▽

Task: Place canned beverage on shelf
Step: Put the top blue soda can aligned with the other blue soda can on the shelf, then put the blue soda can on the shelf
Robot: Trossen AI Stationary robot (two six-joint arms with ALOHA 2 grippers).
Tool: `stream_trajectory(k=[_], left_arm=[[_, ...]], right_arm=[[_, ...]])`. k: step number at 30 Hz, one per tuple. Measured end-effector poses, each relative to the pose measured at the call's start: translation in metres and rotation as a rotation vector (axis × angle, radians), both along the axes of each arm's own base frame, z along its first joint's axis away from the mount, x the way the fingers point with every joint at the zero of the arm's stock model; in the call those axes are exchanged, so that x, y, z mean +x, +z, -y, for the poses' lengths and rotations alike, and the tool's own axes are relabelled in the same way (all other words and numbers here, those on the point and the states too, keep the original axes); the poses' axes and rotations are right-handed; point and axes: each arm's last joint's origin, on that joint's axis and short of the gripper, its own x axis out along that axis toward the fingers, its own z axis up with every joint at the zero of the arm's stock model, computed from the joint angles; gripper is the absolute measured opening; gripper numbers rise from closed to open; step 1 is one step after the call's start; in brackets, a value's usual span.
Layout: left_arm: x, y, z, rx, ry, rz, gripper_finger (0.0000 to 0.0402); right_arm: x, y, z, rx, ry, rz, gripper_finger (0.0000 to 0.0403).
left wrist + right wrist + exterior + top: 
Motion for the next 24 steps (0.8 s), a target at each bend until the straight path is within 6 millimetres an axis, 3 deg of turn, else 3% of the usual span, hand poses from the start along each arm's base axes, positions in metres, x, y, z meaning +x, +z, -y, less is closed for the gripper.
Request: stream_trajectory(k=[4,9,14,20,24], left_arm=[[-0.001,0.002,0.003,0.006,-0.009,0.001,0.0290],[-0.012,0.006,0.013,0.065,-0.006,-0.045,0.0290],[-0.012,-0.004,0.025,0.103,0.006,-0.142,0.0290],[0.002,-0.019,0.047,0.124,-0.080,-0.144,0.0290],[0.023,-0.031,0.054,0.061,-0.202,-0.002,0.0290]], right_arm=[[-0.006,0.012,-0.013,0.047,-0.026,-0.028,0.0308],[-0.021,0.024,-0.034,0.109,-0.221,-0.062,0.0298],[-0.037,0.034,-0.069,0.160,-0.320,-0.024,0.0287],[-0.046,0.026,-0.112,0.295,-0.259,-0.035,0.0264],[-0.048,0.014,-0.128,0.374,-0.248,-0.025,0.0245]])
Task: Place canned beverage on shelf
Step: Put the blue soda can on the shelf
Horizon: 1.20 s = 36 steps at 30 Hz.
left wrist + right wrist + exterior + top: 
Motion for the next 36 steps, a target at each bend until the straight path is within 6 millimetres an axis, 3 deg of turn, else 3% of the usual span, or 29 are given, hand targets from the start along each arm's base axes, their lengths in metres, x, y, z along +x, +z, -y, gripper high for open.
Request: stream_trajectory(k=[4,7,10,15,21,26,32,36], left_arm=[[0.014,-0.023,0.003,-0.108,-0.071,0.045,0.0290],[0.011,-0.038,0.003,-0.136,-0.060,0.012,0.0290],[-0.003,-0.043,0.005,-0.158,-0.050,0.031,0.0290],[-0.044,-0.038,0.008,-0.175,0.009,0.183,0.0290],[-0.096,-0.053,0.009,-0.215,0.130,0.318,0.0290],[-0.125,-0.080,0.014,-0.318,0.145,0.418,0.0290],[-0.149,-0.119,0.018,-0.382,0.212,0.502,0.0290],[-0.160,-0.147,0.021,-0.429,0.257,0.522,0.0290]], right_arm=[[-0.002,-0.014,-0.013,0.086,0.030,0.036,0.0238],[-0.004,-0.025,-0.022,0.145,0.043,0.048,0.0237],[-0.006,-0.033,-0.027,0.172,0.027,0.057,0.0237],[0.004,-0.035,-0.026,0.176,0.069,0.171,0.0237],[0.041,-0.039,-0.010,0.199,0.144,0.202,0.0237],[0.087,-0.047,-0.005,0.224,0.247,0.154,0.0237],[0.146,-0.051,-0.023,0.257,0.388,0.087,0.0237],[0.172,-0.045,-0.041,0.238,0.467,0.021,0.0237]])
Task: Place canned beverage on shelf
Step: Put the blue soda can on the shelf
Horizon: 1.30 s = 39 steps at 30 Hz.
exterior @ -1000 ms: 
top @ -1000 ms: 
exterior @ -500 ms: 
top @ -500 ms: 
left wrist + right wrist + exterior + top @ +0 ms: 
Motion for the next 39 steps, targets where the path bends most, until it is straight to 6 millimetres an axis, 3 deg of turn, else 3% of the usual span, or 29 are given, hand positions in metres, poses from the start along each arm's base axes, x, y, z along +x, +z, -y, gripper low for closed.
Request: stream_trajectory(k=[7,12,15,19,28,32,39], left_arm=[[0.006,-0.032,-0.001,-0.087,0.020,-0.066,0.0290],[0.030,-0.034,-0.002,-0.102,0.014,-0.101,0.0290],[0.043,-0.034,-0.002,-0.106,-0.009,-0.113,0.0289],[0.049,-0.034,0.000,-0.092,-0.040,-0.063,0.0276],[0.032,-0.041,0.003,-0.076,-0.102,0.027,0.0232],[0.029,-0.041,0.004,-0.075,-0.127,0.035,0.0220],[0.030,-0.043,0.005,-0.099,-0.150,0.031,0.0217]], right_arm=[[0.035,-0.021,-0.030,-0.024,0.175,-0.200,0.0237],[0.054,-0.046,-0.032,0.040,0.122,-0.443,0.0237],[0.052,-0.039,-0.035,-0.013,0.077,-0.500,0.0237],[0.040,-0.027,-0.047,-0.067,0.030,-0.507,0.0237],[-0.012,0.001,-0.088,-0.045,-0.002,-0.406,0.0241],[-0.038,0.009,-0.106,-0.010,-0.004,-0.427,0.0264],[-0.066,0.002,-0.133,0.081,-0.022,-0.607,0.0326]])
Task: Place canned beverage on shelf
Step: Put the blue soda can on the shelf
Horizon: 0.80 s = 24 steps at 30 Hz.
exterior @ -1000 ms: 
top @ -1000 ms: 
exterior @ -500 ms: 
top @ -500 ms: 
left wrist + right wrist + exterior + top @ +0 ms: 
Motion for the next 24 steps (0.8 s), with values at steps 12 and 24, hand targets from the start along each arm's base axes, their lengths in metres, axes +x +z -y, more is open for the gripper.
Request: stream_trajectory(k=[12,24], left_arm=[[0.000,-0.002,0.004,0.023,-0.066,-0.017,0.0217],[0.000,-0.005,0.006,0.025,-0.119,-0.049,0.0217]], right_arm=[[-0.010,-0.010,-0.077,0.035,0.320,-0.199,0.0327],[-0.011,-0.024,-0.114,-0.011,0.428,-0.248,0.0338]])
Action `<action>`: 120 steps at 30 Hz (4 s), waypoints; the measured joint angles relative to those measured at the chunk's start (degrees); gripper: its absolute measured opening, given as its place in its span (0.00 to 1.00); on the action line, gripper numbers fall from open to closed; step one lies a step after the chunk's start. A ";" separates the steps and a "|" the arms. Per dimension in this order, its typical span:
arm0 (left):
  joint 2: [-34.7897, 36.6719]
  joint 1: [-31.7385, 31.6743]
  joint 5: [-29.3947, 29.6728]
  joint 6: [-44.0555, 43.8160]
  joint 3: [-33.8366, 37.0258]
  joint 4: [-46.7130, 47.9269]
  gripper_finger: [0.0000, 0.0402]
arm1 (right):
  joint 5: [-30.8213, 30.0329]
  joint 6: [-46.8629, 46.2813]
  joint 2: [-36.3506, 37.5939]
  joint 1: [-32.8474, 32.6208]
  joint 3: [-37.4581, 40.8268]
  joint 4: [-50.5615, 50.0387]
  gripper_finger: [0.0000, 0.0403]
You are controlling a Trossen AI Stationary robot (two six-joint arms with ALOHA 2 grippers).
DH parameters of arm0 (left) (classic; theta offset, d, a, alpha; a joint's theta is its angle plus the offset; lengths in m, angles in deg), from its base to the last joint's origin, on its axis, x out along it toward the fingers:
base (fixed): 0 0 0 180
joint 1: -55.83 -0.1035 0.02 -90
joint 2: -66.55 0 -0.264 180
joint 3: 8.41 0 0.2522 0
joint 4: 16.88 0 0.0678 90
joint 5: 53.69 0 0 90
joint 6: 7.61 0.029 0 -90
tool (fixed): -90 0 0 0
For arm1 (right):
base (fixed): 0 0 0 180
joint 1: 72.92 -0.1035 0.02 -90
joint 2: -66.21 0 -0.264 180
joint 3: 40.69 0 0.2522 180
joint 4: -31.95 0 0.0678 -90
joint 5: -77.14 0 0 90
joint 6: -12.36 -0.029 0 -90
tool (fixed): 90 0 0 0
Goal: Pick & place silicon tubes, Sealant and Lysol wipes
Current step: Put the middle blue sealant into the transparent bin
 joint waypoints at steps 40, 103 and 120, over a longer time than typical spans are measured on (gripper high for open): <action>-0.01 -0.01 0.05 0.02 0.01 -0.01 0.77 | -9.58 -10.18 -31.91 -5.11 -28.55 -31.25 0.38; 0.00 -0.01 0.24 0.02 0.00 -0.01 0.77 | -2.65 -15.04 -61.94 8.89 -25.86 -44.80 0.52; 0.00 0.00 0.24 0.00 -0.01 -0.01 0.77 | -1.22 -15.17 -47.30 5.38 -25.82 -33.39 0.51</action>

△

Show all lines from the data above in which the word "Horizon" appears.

Reply to the exercise
Horizon: 1.20 s = 36 steps at 30 Hz.
Horizon: 1.30 s = 39 steps at 30 Hz.
Horizon: 0.80 s = 24 steps at 30 Hz.

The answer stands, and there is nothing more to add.